Trends and behavior patterns exist in all financial markets, from stocks and shares to commodities and beyond. Regardless of the marketplace type, similar drivers come into play:
- Supply
- Demand
- News events
- Human emotions.
The crypto market follows the same principles.
Although market movements appear random and unpredictable, they often adhere to a fairly predictable pattern in the long term. Those who understand this pattern can make smarter and more informed decisions even during the most tumultuous periods.
Crypto market cycle 1: The accumulation phase
A market cycle consists of four key phases, and any of them could technically serve as the starting point. Here, we'll begin with the accumulation phase.
Two factors define each stage in any cycle: the market activity itself and the sentiment that drives that behavior. Let's examine each "phase" through the lens of these two aspects.
Accumulation phase sentiment: The worst is behind us
One could also title the accumulation phase "the worst is behind us". It typically follows a significant market crash and generally marks when the market starts to turn. At this point, a key group of big traders becomes confident that prices have reached their absolute bottom and can only improve.
Characteristics of the accumulation phase
Trading activity during the accumulation phase remains moderate. Prices may even subtly increase in line with the first signs of renewed confidence in the market. Big traders accumulate.
An interesting phenomenon occurs during accumulation. The market splits into two camps: the glass-half-full buyers and the glass-half-empty sellers.
Many long-term HODLers, who have lost faith in the market, seek to sell their positions – and likely offer a low price on their assets to match.
Meanwhile, market pioneers and whales with vision (those who view the slump as just one phase of the game) capitalize on these low prices and initiate buying.
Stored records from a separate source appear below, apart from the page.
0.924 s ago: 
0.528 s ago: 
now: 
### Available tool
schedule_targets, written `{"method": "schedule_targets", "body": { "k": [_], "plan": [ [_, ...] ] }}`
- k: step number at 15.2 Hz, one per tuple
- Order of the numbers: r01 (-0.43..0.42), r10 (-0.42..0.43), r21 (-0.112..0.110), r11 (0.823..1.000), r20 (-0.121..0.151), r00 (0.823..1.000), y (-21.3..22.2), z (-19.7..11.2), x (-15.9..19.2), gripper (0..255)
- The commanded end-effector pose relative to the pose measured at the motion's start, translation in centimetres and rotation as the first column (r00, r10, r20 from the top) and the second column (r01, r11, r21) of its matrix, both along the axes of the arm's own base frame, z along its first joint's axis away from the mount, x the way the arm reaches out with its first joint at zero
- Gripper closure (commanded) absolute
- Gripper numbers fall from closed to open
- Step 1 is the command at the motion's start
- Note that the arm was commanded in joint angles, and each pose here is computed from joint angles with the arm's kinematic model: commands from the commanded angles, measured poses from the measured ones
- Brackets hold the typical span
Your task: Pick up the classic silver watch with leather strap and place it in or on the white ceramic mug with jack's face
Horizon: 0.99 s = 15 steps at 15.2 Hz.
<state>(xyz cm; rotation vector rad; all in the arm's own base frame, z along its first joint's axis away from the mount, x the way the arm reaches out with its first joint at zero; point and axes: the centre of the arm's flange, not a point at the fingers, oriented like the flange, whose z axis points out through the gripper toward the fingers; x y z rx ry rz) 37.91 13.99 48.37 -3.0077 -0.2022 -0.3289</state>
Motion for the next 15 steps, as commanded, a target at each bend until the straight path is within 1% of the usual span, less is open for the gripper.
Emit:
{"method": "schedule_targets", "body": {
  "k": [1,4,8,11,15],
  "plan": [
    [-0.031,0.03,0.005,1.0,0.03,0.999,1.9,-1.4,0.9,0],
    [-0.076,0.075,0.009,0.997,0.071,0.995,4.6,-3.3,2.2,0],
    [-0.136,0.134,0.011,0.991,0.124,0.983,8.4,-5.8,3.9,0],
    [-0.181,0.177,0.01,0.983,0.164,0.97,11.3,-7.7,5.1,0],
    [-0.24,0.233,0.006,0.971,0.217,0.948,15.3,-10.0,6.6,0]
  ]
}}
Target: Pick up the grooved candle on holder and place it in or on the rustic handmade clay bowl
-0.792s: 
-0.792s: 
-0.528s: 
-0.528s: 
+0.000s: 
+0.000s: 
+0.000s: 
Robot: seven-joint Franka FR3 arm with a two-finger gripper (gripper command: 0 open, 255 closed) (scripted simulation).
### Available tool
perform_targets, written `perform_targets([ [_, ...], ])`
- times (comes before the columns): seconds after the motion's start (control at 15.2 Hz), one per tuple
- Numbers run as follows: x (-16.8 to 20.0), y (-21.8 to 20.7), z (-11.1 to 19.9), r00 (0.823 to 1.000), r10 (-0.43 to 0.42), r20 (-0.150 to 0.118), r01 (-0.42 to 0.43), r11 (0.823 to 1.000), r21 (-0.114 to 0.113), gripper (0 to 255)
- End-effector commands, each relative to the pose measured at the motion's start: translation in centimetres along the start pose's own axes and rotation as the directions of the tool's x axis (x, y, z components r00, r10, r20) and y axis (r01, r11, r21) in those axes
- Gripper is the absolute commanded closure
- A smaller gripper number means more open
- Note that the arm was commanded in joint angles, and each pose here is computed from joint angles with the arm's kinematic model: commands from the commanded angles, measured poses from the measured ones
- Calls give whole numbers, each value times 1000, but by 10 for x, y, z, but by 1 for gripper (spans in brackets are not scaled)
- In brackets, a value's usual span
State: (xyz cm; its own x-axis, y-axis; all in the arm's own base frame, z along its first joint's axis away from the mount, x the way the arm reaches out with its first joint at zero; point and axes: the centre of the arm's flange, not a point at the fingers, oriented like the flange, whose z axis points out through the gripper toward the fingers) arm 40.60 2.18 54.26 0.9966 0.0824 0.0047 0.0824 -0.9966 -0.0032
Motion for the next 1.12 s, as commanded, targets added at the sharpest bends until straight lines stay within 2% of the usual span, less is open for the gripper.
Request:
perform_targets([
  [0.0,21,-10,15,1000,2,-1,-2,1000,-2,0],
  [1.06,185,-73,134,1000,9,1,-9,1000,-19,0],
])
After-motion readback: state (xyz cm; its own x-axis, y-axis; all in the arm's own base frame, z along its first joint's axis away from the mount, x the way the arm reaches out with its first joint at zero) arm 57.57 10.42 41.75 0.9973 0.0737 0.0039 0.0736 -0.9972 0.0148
They are confident the market will soon recover. This results in a huge transfer of assets, with a significant portion of the market ultimately ending up in the hands of just a few first movers – hence the name "accumulation". The overall market value remains stable, but a small group of big traders amasses much of the asset.
Crypto market cycle 2: The markup phase
The markup phase follows the accumulation phase. This phase features a long-term, consistent upward trend in price action. Sentiment shifts to a decidedly positive outlook. As a result, interest in the market grows, along with its overall value, as people become willing to pay more.
Sentiment: greed trumps caution
This period also goes by the name "bull market." On the Bitcoin Greed and Fear index, this phase typically scores near 100, indicating significant market greed for the asset and low levels of caution.
Positive market sentiment reaches its peak during this time. Most traders express optimism about the future and show a greater inclination to take risks. This phase often coincides with what we call FOMO (Fear of Missing Out). The prevailing excitement leads buyers to accept higher-than-normal prices for assets.
As a result, prices often reach new all-time highs (ATHs) during this phase.
The end of this excitement phase relates to the actions of whales. As the broader market experiences a surge, big holders aiming to maximize profit begin to sell their holdings. This marks the point when the market starts to shift direction.
Crypto market cycle 3: The distribution phase
The distribution phase signals the end of a bull run in the market. It reflects a "best is behind us" attitude, especially among first movers. Their selling activities help catalyze a shift throughout the market.
Sentiment: Mixed and declining overall
This phase introduces the first signs of doubt into a heated market. Sentiment becomes inconsistent between different groups. Some participants believe the current surge has peaked and start to liquidate their positions in preparation for an upcoming bear market. Others remain optimistic, believing the bull market continues in full swing. They continue to buy or at least hold their assets.
Trading activity: stable
This split in sentiment creates tension between bulls and bears. Because of the division of fear and greed among different groups, price fluctuations occur within a fairly constant range.
As the stage progresses, if it truly represents a distribution phase and not another accumulation, sentiment becomes more negative. Unfavorable news reports and trader ambiguity might eventually impact prices and cause a sell-off. Fear increases as doubt emerges about the bull market's continuation, prompting people to make contingency plans.
Crypto market cycle 4: The markdown phase
The markdown phase concludes any market cycle. It resembles the bursting of a bubble on prior heated activity.
Sentiment: Fear over greed
This phase typically exhibits high levels of fear and low levels of greed. This leads to a lack of buying interest or new capital entering the market.
A steady decline in prices
As doubt and caution prevail across the market, large groups of traders sell their holdings to reduce their exposure. This sell-off can prompt a sharp decline in prices, hence the name "Markdown phase."
This phase doesn't necessarily negatively affect everyone. Short sellers potentially benefit, as they can profit from the market's decline.
The markdown phase continues until the market as a whole decides the worst has passed and prices cannot decrease further. At this point, prices stabilize long-term, and optimistic new buyers (including well-informed whales) step in to accumulate assets again at favorable prices.
This transition marks the beginning of the accumulation phase described earlier and restarts the entire life cycle.
Bottom line
While no surefire method exists to predict the future, understanding how crypto market cycles work helps us grasp the bigger picture and the game itself. This knowledge, in turn, can assist in making more informed decisions about managing personal crypto portfolios.